Given information:

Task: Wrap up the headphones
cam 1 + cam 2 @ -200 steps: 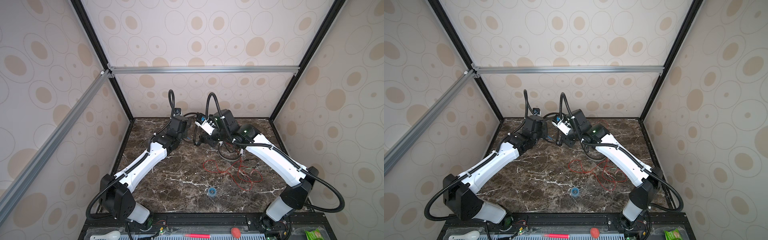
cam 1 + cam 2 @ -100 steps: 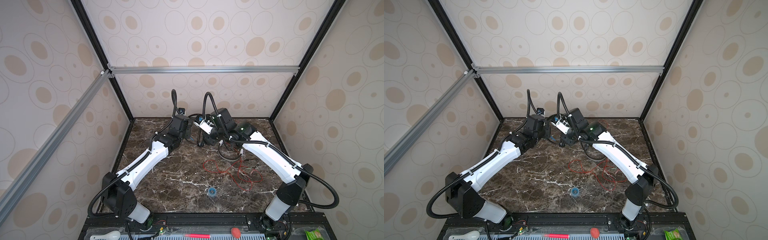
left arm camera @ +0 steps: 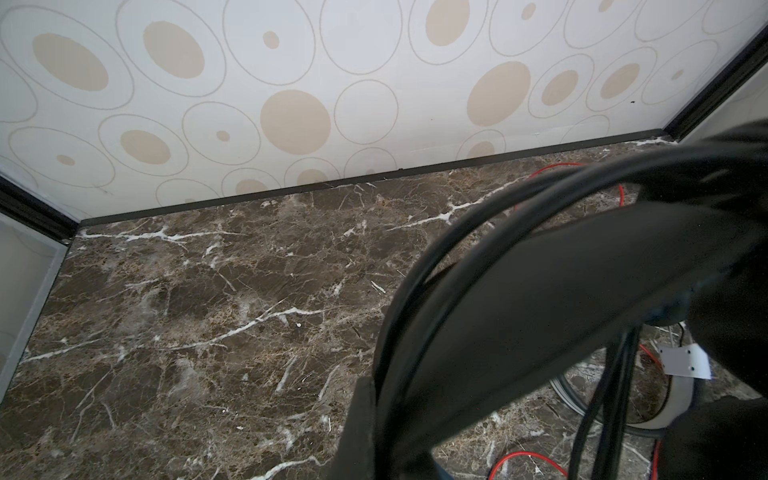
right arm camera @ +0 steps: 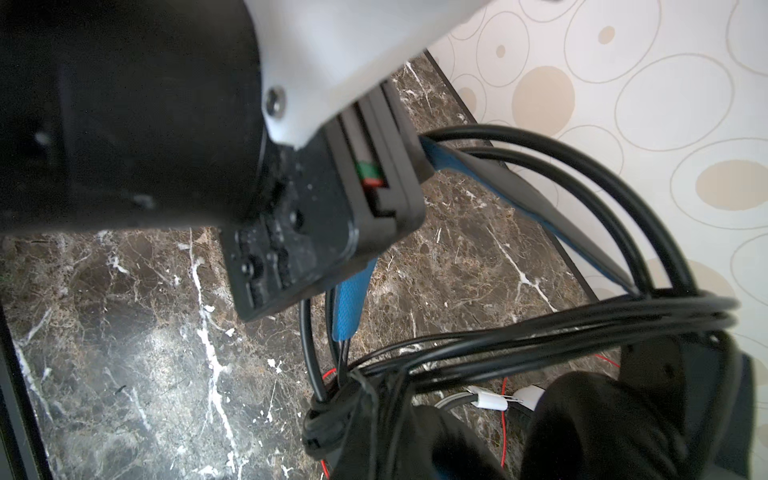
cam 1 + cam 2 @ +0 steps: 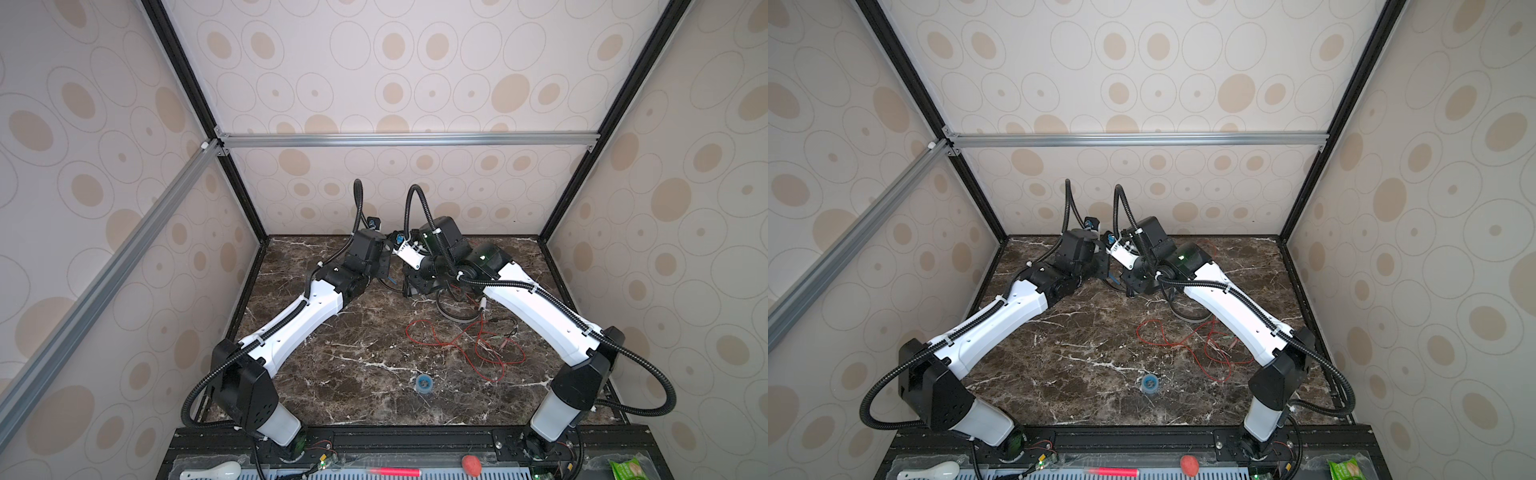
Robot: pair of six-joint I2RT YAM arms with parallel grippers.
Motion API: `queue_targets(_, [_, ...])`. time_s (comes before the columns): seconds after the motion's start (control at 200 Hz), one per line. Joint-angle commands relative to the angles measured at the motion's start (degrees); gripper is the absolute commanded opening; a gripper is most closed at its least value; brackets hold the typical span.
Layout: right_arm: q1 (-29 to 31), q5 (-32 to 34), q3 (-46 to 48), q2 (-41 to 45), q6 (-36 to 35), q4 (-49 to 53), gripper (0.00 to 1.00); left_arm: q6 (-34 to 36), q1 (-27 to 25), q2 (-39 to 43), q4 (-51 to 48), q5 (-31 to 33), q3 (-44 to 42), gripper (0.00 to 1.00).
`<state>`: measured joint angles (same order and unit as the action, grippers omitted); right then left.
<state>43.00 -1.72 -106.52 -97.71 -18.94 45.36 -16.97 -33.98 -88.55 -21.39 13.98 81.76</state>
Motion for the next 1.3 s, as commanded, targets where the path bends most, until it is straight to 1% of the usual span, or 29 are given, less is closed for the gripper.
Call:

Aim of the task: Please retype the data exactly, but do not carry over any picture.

Expected answer:
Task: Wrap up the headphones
cam 1 + cam 2 @ -200 steps: 
cam 1 + cam 2 @ -100 steps: 
left arm camera @ +0 steps: 
right arm camera @ +0 steps: 
cam 1 + cam 2 @ +0 steps: 
Robot: pair of six-joint I2RT YAM arms with parallel grippers.
Motion API: `queue_targets(_, [_, ...])`. time_s (comes before the columns): seconds after the motion's start (control at 200 Hz), one per line. Joint-angle commands relative to the angles measured at the motion's start (degrees); gripper is the absolute commanded opening; a gripper is most closed at its least value; brackets hold the typical span.
Layout: right_arm: q1 (-29 to 31), q5 (-32 to 34), q3 (-46 to 48), q2 (-41 to 45), q6 (-36 to 35), q4 (-49 to 53), gripper (0.00 to 1.00); left_arm: q6 (-34 to 36), q1 (-27 to 25), q2 (-39 to 43), q4 (-51 to 48), q5 (-31 to 33), q3 (-44 to 42), gripper (0.00 to 1.00).
`<state>`: measured joint angles (same order and unit as the action, grippers omitted); right then left.
<state>43.00 -1.72 -106.52 -97.71 -18.94 45.36 -16.97 -33.98 -88.55 -21.39 13.98 81.76</state>
Motion for the next 1.3 s, as commanded, targets where the path bends most, until it is straight to 1% of the usual span, or 29 are given, less is closed for the gripper.
Call:

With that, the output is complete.